Weekly Column from Agriculture Sectary Tom Vilsack
The headlines today can often seem bleak: worries of terrorism, global health, climate change, drought and hunger dominate the news cycle. These are extraordinarily complex and challenging issues that will impact and forever transform the lives of future generations.

Solving them is not simply about military or economic might. While they are not always fully appreciated and recognized for their capacity to address these challenges, I believe the role that agriculture and family farmers can play is significant.

At its simplest: addressing the core challenges of feeding the world and coping with climate change has implications that reach far beyond the borders of the United States. For many countries, a thriving agricultural economy is an important stepping stone out of conflict and into greater security.

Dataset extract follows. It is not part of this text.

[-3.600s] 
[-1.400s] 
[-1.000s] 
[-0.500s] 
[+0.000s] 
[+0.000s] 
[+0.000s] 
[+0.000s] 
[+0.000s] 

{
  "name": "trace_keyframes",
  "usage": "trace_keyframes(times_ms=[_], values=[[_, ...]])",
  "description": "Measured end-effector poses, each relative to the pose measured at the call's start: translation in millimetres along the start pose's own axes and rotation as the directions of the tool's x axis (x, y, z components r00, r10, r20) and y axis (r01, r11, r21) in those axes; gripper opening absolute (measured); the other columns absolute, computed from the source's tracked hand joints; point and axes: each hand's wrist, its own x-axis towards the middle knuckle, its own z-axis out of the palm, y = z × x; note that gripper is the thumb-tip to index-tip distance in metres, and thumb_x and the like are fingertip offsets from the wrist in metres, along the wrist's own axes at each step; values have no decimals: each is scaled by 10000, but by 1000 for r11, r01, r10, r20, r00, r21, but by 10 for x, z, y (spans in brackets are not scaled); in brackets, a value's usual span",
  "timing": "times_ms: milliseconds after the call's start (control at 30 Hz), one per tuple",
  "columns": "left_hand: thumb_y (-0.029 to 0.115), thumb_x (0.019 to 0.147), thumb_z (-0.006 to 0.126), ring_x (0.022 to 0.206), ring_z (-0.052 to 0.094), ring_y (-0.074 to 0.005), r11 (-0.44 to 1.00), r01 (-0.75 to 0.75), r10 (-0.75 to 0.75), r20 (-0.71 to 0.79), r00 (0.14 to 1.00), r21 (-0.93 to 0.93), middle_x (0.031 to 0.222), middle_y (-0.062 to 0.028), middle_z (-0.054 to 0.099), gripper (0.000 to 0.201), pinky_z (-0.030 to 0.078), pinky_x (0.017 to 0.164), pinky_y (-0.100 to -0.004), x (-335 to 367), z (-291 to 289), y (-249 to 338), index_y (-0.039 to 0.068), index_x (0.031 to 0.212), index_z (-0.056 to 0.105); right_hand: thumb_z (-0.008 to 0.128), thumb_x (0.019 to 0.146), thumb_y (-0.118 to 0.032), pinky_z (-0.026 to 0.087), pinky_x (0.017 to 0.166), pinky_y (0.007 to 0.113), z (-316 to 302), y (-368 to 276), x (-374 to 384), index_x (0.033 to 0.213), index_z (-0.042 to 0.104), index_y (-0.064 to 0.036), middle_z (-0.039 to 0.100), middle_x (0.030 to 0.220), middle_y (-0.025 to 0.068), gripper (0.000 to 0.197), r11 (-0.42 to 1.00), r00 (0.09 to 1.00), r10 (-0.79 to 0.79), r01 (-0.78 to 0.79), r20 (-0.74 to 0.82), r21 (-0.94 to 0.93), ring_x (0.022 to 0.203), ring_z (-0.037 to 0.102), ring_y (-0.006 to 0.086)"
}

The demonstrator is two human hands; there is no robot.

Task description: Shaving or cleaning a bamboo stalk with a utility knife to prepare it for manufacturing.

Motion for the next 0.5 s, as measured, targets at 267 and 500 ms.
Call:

We have a global responsibility to work together, share information and lift each other up as we resolve these challenges. Contrary to what you may hear from some in Washington, climate change is a problem and we must take action. We have already begun an earnest global discussion about what agriculture can do to lessen its impact. Last month, the United States, along with several of its country partners at the United Nations, signed on to a Global Alliance for Climate Smart Agriculture—a coordinated, focused, and global effort on climate. The Alliance will help us to better integrate and coordinate research, so that we as a world community can do a better job of understanding and appreciating what it will take to improve agricultural resiliency and productivity.

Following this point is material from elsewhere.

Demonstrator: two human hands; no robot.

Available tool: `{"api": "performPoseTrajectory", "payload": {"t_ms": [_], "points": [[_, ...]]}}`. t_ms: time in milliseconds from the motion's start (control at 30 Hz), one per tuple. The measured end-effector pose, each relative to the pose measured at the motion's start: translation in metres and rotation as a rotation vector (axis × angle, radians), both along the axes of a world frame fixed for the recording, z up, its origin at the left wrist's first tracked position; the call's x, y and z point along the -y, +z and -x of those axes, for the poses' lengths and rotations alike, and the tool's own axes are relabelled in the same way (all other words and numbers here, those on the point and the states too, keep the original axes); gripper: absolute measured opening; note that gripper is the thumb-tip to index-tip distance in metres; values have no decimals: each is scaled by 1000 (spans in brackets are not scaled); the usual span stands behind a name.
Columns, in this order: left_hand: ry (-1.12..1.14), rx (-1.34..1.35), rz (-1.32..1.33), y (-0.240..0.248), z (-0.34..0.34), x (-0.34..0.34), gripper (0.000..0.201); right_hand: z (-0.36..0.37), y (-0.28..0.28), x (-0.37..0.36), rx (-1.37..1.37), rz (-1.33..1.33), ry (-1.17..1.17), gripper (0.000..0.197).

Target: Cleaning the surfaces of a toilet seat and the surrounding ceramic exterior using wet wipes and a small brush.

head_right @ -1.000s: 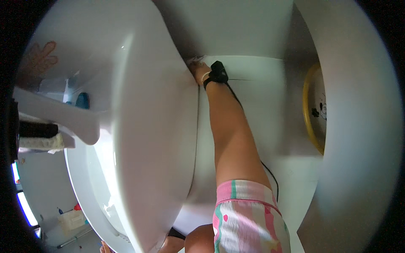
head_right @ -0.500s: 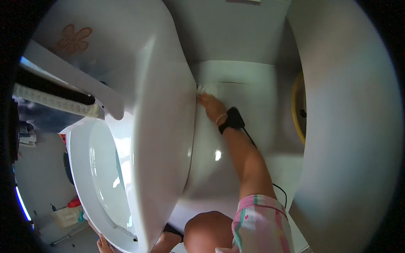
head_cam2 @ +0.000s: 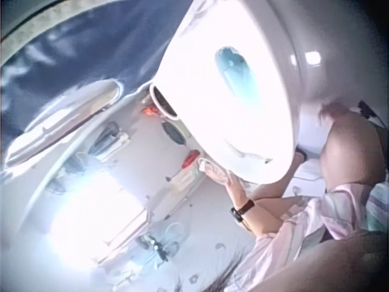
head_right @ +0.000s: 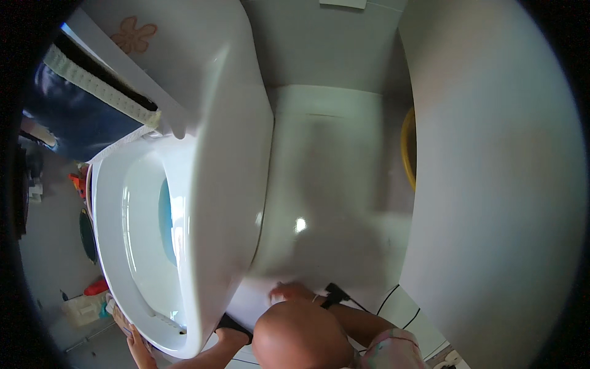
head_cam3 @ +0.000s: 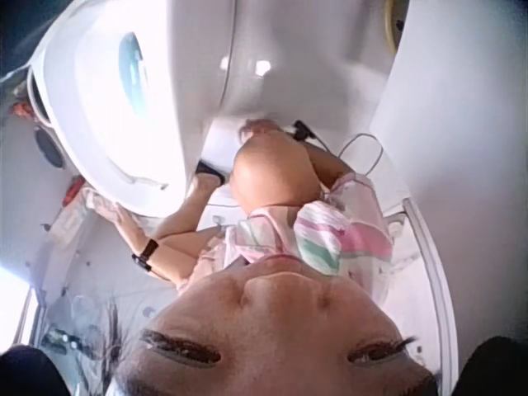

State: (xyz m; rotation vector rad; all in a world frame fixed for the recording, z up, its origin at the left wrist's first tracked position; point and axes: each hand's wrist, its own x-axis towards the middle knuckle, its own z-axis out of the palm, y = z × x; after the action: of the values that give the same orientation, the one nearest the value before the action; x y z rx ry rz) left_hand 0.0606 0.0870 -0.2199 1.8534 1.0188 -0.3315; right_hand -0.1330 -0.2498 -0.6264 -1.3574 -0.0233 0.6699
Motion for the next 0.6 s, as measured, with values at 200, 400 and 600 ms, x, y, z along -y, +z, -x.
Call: {"api": "performPoseTrajectory", "payload": {"t_ms": [200,400,600], "points": [[-117,42,-290,0,64,106,54,-56,35,277,185,216,-1151,39],[-184,95,-316,7,41,128,59,-132,-5,444,201,1423,-1340,41],[-201,3,-302,-2,27,98,63,-280,-17,411,45,1621,-732,71]]}}
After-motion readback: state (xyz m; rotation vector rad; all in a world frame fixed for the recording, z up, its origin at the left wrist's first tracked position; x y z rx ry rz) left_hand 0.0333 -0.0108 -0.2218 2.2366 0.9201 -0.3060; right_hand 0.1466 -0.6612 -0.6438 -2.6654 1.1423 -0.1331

It will also take substantial increases in agricultural innovation and the productivity of family farmers—but they can’t do it alone. We must agree to band as a global, united front, to be able to adequately feed the world in the future. Today, 805 million people are already food insecure. We can and we must do more to build a better future for those people and for future generations.

Some have estimated it will take as much innovation in agriculture in the next 40 years as in the preceding 10,000 years to be able to feed a growing population. For that, we’ll need expanded agricultural research, which has implications on human health as well. Access to higher quality foods, more nutritious foods, foods that will grow in drought or flood conditions is critically important to meeting nutrition needs—in terms of having both the right foods and enough of them, in the right places—and, as a consequence, improving global health outcomes.

To address these challenges, we have U.S. Department of Agriculture researchers at work in locations across the country to develop new ideas and test innovations. Equally critical is that we aren’t keeping these revelations to ourselves—we’re making the data and information available to scientists all over the world in the hopes that they’ll be able to use the information to expand our understanding and increase our efficiency.

Creating a more food secure world, a healthier world, with greater security for all is not a panacea. While it may not solve every problem that dominates the headlines today, what it will do is create hope, security and new opportunity for many people around the world.